Nel luglio 2015 scade l'attuale vertice (a meno che Luigi Gubitosi non scelga in anticipo di andare in un'altra società pubblica). Rinnovarlo con le attuali norme é difficile: il Pd vi ha già rinunciato una volta; per Beppe Grillo sarebbe la ciliegina sulla torta. Il 2016 è, in altre parole, l'ultima occasione, per la politica, di intervenire sull'assetto del sistema televisivo proprio mentre i tre principali operatori costruiscono, ogni giorno che passa, una "ragnatela" di accordi reciproci.

La vera partita, in Italia, non è tanto quella del numero dei canali Rai quanto il perimetro dell'azienda e quello della sua informazione, con i privati alle porte del canone. Quando Carlo Cottarelli ipotizza di chiudere le sedi regionali della Rai, non solo deve ricollocare circa 660 giornalisti e cambiare la legge che le prevede, ma potrebbe togliere qualsiasi ruolo alla Testata giornalistica regionale a favore delle emittenti locali. Le quali sono in una fase di profonda crisi, accresciuta da un passaggio al digitale attuato tutto a vantaggio delle emittenti nazionali.
Il sindacato dei giornalisti lancia la sfida a Governo e Parlamento: «Siamo pronti a discutere l'organizzazione aziendale, il numero delle reti e l'assetto dell'informazione, a patto che non si riduca e anche il canone - sottolinea Vittorio Di Trapani, segretario dell'Usigrai - se, al tavolo trilaterale al quale abbiamo inviato azienda e istituzioni, vengano garantite alla Rai il rinnovo quale concessionario pubblico, una riforma della governance - il Governo non può essere l'azionista - e le risorse necessarie. Il canone può diventare una tassa di scopo progressiva sul reddito. In tempi di banda larga e di consumo orizzontale, la domanda è: quale prodotto deve fare il servizio pubblico? Non quante reti deve avere».
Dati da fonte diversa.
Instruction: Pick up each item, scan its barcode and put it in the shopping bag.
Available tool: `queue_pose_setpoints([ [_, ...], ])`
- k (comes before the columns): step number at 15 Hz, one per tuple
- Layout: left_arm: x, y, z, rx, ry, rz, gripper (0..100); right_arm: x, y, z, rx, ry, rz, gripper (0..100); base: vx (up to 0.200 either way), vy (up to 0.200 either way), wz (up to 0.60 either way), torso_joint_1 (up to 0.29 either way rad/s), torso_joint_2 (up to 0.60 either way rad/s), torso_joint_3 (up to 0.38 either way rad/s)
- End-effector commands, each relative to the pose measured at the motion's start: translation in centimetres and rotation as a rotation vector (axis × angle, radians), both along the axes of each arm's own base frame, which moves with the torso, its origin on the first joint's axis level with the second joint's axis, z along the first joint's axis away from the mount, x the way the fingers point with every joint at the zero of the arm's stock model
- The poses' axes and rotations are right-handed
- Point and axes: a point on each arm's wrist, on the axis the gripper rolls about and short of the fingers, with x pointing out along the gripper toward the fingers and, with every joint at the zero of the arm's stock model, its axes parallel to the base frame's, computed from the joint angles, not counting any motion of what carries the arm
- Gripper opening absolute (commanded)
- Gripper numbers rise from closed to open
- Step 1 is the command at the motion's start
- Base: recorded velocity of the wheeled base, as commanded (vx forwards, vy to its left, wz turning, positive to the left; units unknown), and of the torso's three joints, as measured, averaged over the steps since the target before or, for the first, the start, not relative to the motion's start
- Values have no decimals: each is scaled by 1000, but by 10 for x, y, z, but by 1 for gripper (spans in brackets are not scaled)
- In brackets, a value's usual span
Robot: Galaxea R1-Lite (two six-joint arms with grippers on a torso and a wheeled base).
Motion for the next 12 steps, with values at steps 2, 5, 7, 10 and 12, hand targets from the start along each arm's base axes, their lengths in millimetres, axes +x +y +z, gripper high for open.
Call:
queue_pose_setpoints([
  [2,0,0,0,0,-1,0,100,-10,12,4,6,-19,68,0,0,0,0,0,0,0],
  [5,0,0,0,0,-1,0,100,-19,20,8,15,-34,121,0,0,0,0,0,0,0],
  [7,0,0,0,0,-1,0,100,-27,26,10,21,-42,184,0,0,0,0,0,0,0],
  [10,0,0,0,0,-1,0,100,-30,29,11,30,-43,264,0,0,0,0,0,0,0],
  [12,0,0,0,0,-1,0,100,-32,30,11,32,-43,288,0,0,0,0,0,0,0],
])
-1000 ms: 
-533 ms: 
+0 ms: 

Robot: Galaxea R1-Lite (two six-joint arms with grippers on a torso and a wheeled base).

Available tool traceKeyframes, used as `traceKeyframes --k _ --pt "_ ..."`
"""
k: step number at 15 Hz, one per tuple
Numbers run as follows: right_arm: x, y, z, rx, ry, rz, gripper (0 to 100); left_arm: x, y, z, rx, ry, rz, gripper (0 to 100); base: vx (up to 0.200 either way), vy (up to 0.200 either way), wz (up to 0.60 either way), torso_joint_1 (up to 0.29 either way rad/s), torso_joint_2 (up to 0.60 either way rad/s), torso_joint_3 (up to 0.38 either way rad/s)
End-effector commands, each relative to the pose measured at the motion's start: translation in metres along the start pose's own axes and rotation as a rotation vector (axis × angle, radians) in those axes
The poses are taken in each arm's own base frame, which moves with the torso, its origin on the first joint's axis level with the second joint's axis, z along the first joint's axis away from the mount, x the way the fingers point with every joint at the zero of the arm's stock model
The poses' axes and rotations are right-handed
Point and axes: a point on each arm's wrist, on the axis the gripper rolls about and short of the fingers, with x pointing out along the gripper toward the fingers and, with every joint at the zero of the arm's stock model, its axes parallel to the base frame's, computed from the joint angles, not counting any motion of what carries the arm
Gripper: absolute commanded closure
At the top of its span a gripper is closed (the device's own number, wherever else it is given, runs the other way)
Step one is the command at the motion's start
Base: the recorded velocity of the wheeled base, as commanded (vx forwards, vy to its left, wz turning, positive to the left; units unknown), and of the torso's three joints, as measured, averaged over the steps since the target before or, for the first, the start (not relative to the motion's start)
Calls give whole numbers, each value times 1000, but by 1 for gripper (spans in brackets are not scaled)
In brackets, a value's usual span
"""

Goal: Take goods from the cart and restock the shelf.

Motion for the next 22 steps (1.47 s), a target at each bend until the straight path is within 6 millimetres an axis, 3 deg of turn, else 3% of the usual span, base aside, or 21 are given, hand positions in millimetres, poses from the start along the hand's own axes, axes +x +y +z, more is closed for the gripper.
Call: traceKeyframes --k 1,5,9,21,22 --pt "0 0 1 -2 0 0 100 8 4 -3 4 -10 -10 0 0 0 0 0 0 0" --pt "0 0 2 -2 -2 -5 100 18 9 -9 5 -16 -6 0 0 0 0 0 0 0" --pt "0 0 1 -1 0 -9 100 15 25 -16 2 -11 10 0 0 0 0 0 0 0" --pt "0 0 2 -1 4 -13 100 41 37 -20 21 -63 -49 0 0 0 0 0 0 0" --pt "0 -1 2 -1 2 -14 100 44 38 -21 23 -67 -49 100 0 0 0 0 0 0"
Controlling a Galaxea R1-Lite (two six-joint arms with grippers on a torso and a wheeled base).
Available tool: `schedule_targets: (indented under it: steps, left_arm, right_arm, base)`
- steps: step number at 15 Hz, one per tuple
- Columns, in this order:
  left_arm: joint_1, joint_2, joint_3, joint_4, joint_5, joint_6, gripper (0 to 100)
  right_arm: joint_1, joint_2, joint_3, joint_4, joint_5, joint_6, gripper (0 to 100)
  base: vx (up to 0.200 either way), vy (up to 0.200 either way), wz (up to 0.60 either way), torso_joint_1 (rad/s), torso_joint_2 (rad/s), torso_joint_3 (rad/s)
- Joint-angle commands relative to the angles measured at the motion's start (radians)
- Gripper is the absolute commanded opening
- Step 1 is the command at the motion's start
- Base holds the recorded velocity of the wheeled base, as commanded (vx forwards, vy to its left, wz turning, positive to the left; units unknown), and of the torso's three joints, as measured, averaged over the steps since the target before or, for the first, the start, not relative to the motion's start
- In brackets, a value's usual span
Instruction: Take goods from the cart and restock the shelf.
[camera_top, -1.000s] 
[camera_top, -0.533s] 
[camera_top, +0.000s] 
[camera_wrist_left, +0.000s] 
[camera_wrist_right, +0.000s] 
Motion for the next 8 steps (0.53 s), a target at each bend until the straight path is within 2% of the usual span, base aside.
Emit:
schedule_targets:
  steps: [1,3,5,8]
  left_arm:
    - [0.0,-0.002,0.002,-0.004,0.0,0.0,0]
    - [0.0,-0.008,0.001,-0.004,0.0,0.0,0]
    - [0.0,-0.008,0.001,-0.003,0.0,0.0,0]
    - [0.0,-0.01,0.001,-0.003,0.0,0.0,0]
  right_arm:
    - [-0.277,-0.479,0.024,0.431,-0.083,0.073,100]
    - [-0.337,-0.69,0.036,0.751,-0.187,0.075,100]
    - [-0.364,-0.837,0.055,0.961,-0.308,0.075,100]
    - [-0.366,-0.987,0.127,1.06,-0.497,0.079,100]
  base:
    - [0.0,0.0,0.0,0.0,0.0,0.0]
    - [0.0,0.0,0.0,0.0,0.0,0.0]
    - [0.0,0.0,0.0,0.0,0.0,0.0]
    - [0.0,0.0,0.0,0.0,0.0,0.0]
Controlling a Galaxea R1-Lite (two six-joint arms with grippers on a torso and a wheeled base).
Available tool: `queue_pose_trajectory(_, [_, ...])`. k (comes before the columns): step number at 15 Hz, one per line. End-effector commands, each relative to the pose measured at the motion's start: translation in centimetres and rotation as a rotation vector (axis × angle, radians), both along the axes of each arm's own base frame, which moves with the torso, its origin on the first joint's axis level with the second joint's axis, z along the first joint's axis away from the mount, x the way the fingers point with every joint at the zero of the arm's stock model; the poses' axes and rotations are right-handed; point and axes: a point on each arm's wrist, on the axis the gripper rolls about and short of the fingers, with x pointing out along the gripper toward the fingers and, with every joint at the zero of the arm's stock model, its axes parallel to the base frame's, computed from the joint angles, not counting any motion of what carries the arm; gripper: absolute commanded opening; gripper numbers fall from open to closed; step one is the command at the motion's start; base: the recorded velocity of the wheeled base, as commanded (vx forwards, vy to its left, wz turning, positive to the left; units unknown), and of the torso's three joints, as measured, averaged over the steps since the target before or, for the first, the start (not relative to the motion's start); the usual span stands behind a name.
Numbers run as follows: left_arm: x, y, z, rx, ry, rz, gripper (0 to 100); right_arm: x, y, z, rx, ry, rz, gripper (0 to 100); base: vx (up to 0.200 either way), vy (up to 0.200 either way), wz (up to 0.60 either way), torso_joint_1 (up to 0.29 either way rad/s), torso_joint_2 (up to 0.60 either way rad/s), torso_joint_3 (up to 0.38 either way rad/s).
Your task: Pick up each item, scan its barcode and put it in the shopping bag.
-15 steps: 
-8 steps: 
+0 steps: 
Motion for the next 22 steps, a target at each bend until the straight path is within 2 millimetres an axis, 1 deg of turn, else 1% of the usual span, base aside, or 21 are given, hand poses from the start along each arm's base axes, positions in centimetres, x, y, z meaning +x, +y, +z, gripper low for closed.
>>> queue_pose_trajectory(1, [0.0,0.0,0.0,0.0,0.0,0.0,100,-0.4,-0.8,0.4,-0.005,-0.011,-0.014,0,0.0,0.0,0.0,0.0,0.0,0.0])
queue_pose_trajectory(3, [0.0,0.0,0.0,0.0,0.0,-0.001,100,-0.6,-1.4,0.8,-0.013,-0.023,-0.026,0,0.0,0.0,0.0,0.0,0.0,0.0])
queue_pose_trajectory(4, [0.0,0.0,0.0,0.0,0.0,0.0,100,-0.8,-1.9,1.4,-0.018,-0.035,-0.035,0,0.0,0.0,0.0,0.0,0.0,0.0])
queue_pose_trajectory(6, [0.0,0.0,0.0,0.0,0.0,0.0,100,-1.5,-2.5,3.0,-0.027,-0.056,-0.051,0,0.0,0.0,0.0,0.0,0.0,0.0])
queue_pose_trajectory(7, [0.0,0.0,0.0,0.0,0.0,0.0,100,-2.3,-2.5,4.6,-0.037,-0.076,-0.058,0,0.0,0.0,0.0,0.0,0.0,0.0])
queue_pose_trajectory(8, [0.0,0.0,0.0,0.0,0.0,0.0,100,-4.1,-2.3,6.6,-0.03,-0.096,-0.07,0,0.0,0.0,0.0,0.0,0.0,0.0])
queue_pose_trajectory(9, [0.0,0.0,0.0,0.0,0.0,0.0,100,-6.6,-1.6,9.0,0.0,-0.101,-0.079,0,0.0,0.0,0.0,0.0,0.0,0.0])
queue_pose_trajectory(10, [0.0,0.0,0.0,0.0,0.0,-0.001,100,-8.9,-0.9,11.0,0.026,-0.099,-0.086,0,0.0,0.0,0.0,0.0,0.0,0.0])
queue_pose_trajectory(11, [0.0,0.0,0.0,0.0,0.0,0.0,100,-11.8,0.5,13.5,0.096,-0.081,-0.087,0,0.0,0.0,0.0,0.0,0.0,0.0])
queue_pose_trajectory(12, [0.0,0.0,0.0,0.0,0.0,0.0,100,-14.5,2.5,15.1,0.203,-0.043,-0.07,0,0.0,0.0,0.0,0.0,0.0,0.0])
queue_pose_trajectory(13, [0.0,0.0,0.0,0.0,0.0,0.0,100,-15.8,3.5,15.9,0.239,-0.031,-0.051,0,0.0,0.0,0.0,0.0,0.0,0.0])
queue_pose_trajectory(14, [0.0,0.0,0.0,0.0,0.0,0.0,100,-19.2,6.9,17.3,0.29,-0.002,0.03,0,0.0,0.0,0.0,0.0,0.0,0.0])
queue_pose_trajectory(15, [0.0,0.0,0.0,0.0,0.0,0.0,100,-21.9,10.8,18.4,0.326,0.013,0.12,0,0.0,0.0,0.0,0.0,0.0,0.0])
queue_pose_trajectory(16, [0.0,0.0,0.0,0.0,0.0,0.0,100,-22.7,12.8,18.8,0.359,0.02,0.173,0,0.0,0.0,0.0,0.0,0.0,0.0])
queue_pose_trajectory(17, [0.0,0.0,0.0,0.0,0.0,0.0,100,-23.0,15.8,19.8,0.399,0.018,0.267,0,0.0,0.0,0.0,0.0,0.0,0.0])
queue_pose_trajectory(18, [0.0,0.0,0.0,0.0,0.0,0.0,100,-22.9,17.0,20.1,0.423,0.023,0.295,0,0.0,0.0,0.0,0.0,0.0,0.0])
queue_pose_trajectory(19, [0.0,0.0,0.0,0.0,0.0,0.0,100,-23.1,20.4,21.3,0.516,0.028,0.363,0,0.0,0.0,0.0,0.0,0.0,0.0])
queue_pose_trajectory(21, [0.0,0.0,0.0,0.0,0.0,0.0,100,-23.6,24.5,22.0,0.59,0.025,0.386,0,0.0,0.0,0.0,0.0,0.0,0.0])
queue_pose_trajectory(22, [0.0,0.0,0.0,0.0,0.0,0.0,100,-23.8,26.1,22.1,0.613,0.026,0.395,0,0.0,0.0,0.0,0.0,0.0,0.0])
Lo scontro politico è partito in sordina, intorno al parere che la Vigilanza deve rilasciare sul contratto di servizio triennale 2013-2015. A partire dal bollino da apporre ai programmi finanziati dal canone, ritenuto da molti osservatori il viatico prima a una divisione e poi a una privatizzazione della Rai. Altri vorrebbero la vendita di RaiWay, ovvero della rete di ripetitori: ma gli operatori privati sono tutti integrati verticalmente con la propria rete e Mediaset ha creato nel 2012 EI Tower, accorpando le torri di Elettronica Industriale e del gruppo DMT.